工学博士が怖くて過干渉な妻から息子とともに脱走する物語です。

僕は今、二子玉川の町を見下ろす丘の上のマンションで春の心地よい風を感じながらこれを書いている。

一流大学の大学院で博士号を取った後、数年の会社勤めを経て独立し、技術コンサルタント兼研究者として自分の会社を経営しており、お金に不自由しない程度には稼いでいる。

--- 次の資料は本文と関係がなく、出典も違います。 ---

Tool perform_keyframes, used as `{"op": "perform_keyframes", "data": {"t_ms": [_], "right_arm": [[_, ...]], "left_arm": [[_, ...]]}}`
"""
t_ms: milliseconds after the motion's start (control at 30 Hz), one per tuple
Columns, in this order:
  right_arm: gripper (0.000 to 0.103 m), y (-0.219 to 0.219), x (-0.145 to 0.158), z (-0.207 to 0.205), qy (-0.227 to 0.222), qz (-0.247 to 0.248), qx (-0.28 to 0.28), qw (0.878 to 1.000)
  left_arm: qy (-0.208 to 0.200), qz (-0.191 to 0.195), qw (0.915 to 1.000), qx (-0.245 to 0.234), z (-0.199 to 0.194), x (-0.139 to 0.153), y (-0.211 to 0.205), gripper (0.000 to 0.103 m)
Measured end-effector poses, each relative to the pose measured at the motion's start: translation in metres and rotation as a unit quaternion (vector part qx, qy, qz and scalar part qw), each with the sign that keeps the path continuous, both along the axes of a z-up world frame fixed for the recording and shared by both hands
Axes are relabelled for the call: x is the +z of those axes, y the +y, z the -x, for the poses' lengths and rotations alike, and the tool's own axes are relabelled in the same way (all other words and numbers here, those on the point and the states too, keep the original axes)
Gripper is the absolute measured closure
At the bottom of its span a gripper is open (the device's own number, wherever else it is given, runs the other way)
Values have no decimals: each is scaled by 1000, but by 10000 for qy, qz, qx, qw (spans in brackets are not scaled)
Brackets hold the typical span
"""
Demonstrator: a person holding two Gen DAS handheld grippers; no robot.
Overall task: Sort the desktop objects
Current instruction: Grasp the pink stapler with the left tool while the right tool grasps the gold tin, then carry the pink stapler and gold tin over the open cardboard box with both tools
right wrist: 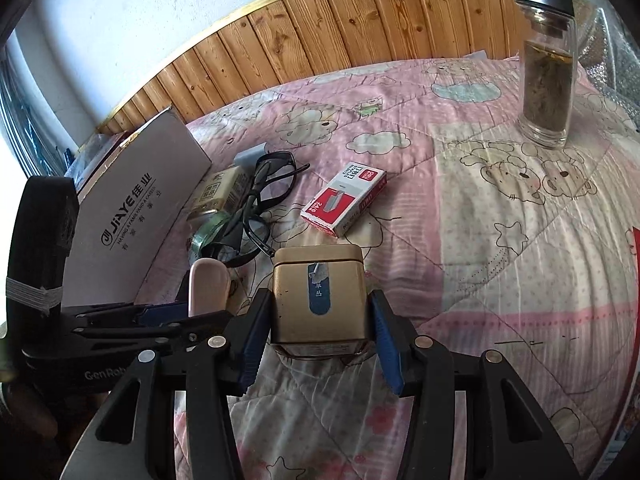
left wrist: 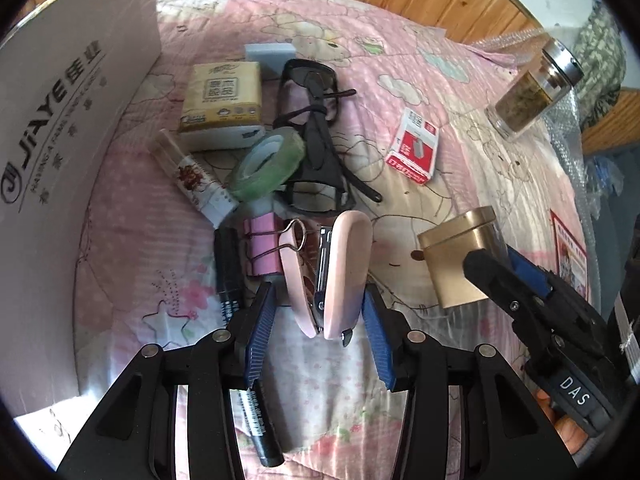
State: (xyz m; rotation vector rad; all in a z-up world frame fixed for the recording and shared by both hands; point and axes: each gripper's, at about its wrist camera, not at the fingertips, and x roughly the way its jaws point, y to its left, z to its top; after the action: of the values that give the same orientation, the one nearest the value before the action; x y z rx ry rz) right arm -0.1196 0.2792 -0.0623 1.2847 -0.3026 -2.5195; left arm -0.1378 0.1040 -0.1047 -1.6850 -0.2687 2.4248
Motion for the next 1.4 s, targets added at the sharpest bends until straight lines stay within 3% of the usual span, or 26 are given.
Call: {"op": "perform_keyframes", "data": {"t_ms": [167, 333, 567, 867, 1400], "right_arm": [[53, 5, -2, -2, 36, 150, -17, 9999], [53, 9, -4, -3, 75, 280, 1, 9996], [53, 15, -5, -9, 115, 393, 47, 9992], [53, 25, 5, -24, 181, 540, -94, 9983], [53, -16, 54, -56, 539, 218, 218, 9981]], "left_arm": [[-66, -35, 9994, 348, -3, 0, -12, 55], [242, 590, 9979, 138, 6, 5, 14, 56], [377, 979, 9944, -97, 3, 1, 29, 61], [529, 43, 9981, -309, -16, 34, 28, 62], [1090, -294, 9936, -97, -59, 86, -2, 62]]}}
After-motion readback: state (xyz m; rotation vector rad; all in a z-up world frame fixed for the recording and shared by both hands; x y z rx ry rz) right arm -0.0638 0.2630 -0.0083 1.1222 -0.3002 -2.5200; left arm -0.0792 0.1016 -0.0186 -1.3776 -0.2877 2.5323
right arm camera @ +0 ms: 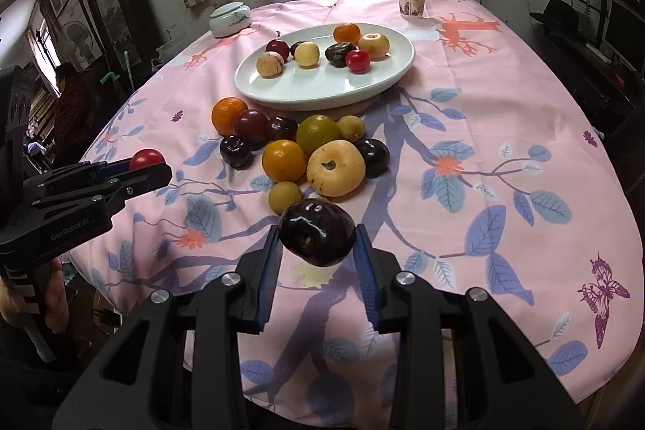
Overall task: Organize fruits
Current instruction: 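Lower both fruits onto the white plate and open both tools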
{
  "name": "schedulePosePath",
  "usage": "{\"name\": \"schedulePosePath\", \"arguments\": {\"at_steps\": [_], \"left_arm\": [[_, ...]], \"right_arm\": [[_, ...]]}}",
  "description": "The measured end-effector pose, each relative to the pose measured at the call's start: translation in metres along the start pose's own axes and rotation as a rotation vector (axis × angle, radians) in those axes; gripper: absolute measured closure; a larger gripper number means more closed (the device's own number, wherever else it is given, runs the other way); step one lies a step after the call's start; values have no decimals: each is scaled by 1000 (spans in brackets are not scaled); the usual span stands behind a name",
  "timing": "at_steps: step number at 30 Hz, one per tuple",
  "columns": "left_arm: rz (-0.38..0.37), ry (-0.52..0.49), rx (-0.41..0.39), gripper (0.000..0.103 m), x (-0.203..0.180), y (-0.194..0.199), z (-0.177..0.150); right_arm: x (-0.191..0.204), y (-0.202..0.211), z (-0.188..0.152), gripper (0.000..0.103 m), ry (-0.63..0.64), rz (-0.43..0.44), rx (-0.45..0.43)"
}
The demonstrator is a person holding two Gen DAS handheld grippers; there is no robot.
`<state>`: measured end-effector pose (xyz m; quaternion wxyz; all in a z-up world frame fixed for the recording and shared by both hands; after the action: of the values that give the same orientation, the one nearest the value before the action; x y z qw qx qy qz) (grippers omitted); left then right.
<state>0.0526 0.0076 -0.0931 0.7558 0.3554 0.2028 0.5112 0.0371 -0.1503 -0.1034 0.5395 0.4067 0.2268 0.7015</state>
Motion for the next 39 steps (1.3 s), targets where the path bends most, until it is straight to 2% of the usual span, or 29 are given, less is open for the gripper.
{"name": "schedulePosePath", "arguments": {"at_steps": [14, 18, 22, 27, 31, 34, 39], "left_arm": [[4, 8, 16, 73, 19, -16, 19], [12, -14, 22, 73, 28, -25, 42], [24, -58, 25, 72, 37, -43, 88], [71, -81, 2, 72, 57, -77, 159], [69, -74, 42, 72, 68, -125, 197], [67, -63, 76, 72, 73, -161, 211], [46, -44, 142, 72, 75, -205, 215]], "right_arm": [[9, -16, 23, 67, 13, 14, 11], [13, -21, 45, 67, 52, 1, 5], [12, -29, 85, 67, 79, -25, -11], [6, -60, 142, 67, 89, -69, -9], [1, -93, 171, 67, 80, -95, 16], [-7, -116, 191, 67, 72, -128, 22], [-20, -145, 207, 67, 48, -139, 67]]}}
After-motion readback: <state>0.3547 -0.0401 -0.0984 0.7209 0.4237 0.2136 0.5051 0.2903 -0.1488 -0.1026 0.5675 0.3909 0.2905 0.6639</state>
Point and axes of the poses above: each gripper's, at about its wrist camera, not at the fingertips, and y roughly against the way its jaws point, x to its left, z to its top, the point moved 5 cm from there along -y, roughly the way its jaws point, and after that the axes turned 13 degrees about -y, right-handed, at the moved point
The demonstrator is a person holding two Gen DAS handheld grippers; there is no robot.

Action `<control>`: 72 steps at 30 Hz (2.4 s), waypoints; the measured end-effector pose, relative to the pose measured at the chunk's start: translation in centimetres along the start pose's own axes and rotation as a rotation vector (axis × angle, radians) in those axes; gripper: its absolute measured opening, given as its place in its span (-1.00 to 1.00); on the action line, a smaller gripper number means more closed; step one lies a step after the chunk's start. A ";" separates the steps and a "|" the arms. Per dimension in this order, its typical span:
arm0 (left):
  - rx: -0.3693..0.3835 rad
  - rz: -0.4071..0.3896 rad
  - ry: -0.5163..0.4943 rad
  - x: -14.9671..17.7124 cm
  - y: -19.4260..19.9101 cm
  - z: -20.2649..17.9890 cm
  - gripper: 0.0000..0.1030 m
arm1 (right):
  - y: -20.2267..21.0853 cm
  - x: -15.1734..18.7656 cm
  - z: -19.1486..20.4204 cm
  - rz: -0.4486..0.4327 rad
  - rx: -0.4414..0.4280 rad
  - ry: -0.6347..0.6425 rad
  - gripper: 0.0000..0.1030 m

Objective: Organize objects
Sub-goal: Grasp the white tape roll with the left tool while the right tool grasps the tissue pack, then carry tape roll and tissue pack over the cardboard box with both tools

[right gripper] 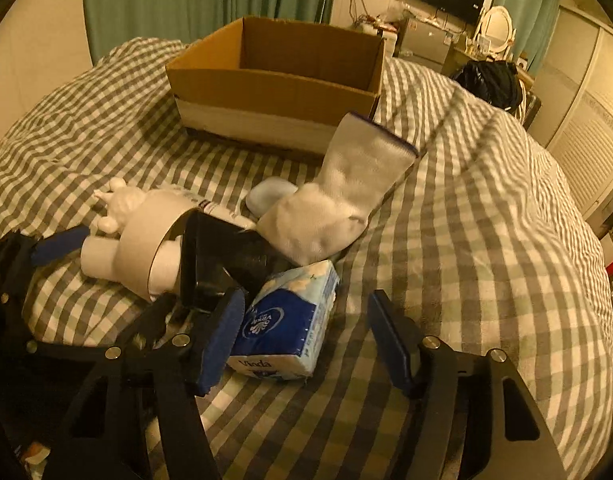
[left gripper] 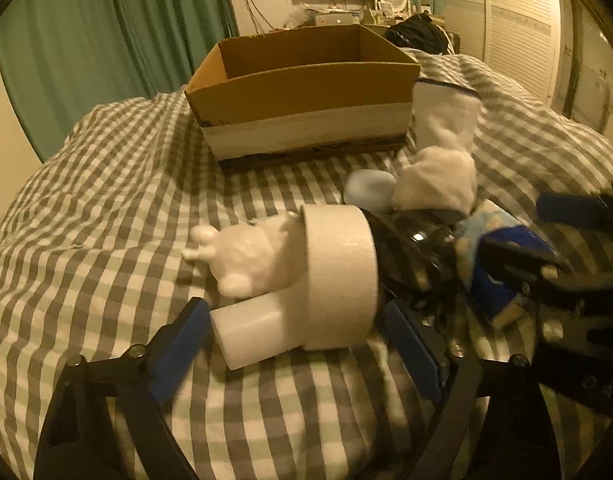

今住んでいるところは、かつて院生時代に多摩川の向こう側の安いアパートに住んでいたころ、「いつかあそこに住んでやるぞ!」と山の上から眺めていた場所だ。

優雅なように見えるかもしれないが、実際はそうでもない。

 

以前は家族三人で暮らしていたが、今はここで一人息子のしんちゃんと、男同士二人で気ままに暮らしている。

しんちゃんの母親はアスペちゃんと言い、今は一緒に住んでいない。なぜそうなったかは追々書いていこう。

 

この話は事実に基づいており、僕としんちゃんが恐怖と洗脳で家族を支配するやっかいな妻(アスペちゃん)の元から勇敢に脱走した物語である。

 

アスペちゃんとの出会いは大学時代に遡る。